Despite laws that were designed to prevent racial discrimination in housing, the problems persist. The communities that form a ring around Milwaukee look nothing like the city. The attempts by people of color to “integrate” have been met by rude, obnoxious, and outwardly combative white neighbors in some cases. We have made little progress in creating welcoming communities in the suburbs, despite rhetoric to the contrary. Public policies, by many cities in the suburbs, have placed additional barriers to integration in the way of building more racially diverse communities.

Building better racial relations is hard work. It requires a broader understanding of the history which we are all connected to. Decades of federal government, real estate, and banking policies created and maintained segregation. We cannot now magically make it disappear.

Negative attitudes towards black and Hispanic people helped make segregation seem like the right thing to do for whites to “protect” their neighborhoods from what the federal government described as “infiltration of inharmonious racial groups.” Those completely white communities that developed over the decades of the 1920’s through the 1960’s are still mostly white to this day.

How have the laws which made residential segregation changed the hearts and minds of whites? Are they that much more open to having black and brown neighbors? It appears to me that, based on the numbers, they certainly are not throughout our metropolitan area.

How do we change this?

I think change is already occurring. A lot of people from places like Wauwatosa, and Waukesha among others, have expressed a desire to me of wanting to live in more diverse neighborhoods. The next step in the process is to begin to understand that many black and Latino residents like living in Milwaukee and do not necessarily want to move to the “burbs.” Instead, they want for those with the power, influence, and resources to reach out and help make their neighborhoods economically viable again. This will allow the neighborhood to become safer and more like the ones I grew up in as a child.

These neighborhoods can then become more racially diverse. What then happens is that people will begin to develop real friendships and relationships across racial lines. Empathy will then develop, and people will have a real understanding of why our most challenging neighborhoods and their residents struggle.

I am not talking about gentrification, where poor black and brown residents are replaced by whites, and then moved further away from the central city. Those communities are not necessarily what is best for all of the residents. Eventually gentrification leads to re-segregated neighborhoods. We have seen this in the Brewers Hill and Riverwest neighborhoods.
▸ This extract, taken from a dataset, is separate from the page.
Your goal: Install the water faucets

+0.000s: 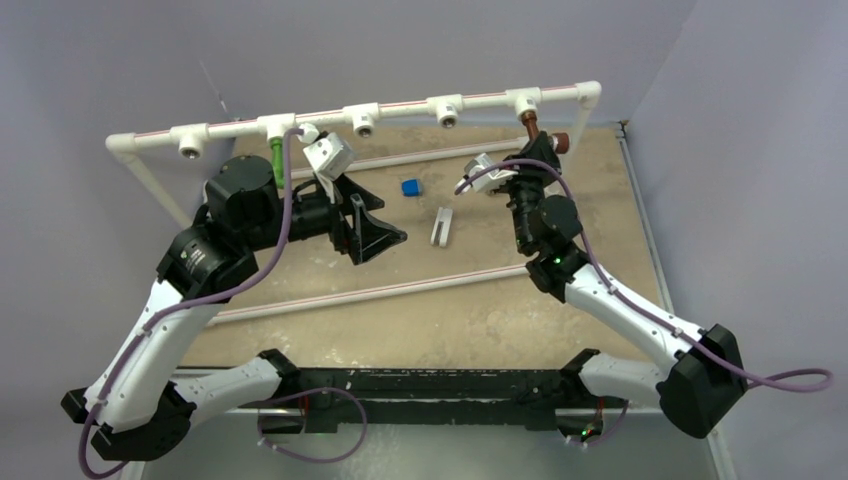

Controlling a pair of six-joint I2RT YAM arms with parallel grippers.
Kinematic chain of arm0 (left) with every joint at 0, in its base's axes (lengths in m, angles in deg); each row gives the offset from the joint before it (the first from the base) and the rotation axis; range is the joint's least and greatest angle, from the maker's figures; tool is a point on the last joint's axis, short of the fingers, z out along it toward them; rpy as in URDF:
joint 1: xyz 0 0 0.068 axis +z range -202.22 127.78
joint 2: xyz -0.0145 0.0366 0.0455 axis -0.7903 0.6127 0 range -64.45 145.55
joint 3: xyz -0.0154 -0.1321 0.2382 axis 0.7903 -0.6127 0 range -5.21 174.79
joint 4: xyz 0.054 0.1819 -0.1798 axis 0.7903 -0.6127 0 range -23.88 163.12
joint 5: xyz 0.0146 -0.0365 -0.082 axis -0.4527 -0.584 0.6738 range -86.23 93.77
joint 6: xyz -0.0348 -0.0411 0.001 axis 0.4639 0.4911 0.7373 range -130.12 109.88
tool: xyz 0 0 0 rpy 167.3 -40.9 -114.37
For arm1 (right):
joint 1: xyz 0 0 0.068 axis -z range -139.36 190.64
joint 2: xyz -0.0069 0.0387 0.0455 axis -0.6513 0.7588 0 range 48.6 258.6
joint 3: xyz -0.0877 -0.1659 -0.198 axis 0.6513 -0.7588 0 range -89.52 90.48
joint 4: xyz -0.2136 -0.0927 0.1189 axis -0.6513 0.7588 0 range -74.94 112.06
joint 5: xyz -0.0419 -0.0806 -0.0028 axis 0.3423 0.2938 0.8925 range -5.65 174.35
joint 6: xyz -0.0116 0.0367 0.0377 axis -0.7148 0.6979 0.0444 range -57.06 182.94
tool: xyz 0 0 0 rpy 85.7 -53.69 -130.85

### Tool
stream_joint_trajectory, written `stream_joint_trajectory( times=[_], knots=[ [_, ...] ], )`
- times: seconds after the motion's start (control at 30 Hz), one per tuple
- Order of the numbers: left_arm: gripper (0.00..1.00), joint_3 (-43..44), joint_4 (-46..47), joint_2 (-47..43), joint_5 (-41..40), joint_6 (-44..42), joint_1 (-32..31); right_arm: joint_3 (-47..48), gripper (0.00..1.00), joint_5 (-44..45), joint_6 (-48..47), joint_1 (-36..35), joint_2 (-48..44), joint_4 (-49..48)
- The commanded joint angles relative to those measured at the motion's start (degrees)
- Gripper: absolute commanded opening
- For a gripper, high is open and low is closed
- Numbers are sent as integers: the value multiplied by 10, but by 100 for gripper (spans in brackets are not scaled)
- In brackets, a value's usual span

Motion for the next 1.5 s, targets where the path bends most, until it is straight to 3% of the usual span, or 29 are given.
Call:
stream_joint_trajectory(
  times=[0.0, 0.17, 0.3, 0.6, 0.7, 1.13, 1.47],
  knots=[
    [77, -2, 4, -10, 4, -12, -3, 14, 28, 49, 94, 12, 0, -18],
    [77, -2, 3, -12, 3, -11, -3, -5, 0, 87, 180, 18, 11, -27],
    [77, 0, 3, -11, 2, -11, -3, 5, 0, 110, 301, 17, 25, -6],
    [77, 5, 1, -2, -2, -11, -3, 37, 0, 36, 723, 17, 12, 73],
    [77, 6, 0, 1, -3, -11, -3, 22, 0, 15, 875, 17, -12, 49],
    [77, 11, 0, 8, 5, -10, -3, -7, 0, -13, 1291, 33, -103, 17],
    [77, 15, 2, 14, 24, -4, -3, -101, 0, -36, 1659, 43, -135, -61]
  ],
)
We need to develop policies that allow the current residents to not be forced to flee to the northwest side of town, far away from neighbors that they knew and cared about.

Healthy, thriving neighborhoods can be developed in black and brown communities if we have the courage and make the effort to accomplish it.
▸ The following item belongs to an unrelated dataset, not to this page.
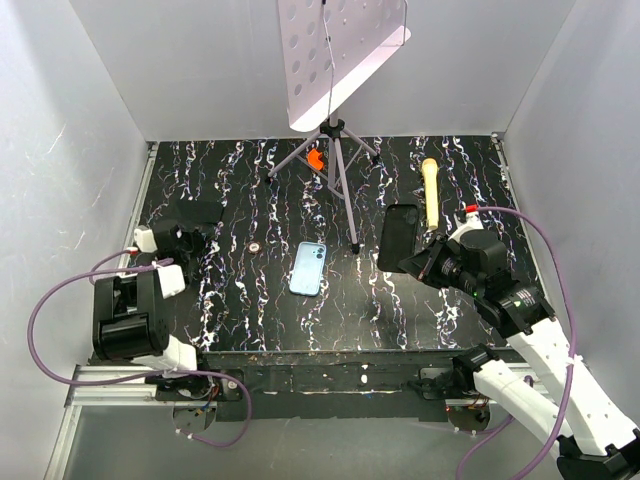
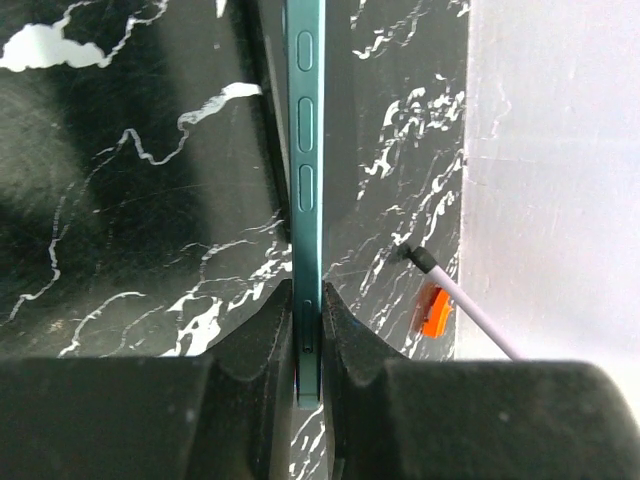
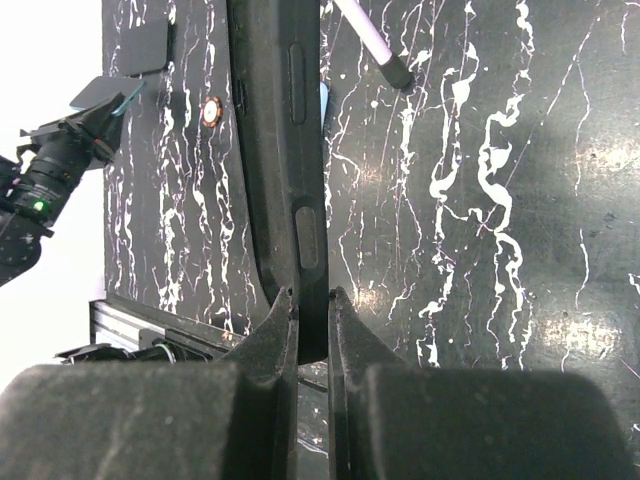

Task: Take the phone out of the phone case
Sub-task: Place the phone at the center of the board.

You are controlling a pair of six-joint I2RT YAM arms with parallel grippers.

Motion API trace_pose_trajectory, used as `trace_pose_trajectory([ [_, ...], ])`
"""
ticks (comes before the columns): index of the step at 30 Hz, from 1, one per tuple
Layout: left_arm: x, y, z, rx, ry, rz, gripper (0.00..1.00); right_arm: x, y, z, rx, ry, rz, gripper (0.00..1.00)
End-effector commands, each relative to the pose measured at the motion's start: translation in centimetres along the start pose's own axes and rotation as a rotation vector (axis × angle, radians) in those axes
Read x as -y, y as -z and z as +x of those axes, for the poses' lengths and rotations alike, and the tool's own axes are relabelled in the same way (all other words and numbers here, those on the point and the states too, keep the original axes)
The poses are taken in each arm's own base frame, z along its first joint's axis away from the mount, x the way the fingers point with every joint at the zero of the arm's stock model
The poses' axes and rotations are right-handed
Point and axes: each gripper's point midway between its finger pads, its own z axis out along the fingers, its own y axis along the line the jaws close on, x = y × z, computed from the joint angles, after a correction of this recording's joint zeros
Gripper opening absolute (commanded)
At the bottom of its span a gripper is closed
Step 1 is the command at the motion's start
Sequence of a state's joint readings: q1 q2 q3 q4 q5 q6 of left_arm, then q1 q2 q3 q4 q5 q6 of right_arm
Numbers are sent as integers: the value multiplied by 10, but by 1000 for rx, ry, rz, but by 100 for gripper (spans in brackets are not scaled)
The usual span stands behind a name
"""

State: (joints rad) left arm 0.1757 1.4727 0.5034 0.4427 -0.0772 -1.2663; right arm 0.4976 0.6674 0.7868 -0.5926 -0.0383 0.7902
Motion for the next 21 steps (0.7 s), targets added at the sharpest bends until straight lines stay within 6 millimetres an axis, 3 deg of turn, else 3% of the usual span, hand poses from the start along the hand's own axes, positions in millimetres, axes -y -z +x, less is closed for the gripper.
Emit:
trace_pose_trajectory([
  [1, 13, -6, -4, 24, 24, 83, 0, -12, -3, -6, 27, -4, -62, 1],
  [14, -8, -24, 6, 7, 47, 57, 0, -13, -9, -5, 16, -10, -69, 1],
  [21, -14, -31, 15, -27, 79, 51, 7, -14, -10, -4, 9, -15, -75, 1],
])
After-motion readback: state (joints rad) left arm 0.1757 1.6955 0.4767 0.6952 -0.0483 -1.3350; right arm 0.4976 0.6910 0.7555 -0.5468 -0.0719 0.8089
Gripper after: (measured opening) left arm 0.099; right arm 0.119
When I grew up, 53206 was not a zip code that came with negative disclaimers attached to it. It was a great place to live because people were working in high quality jobs and supporting their families well. Poverty was assuredly there, but not as obvious or concentrated as it is today.

Even though not everyone was doing well financially, most families were surviving. It set the example for us children to follow. Building those types of communities helps to form the empathy required to create a more vibrant central city in Milwaukee.

Empathy cannot be built from a distance. We must get up close and personal for real positive changes to occur.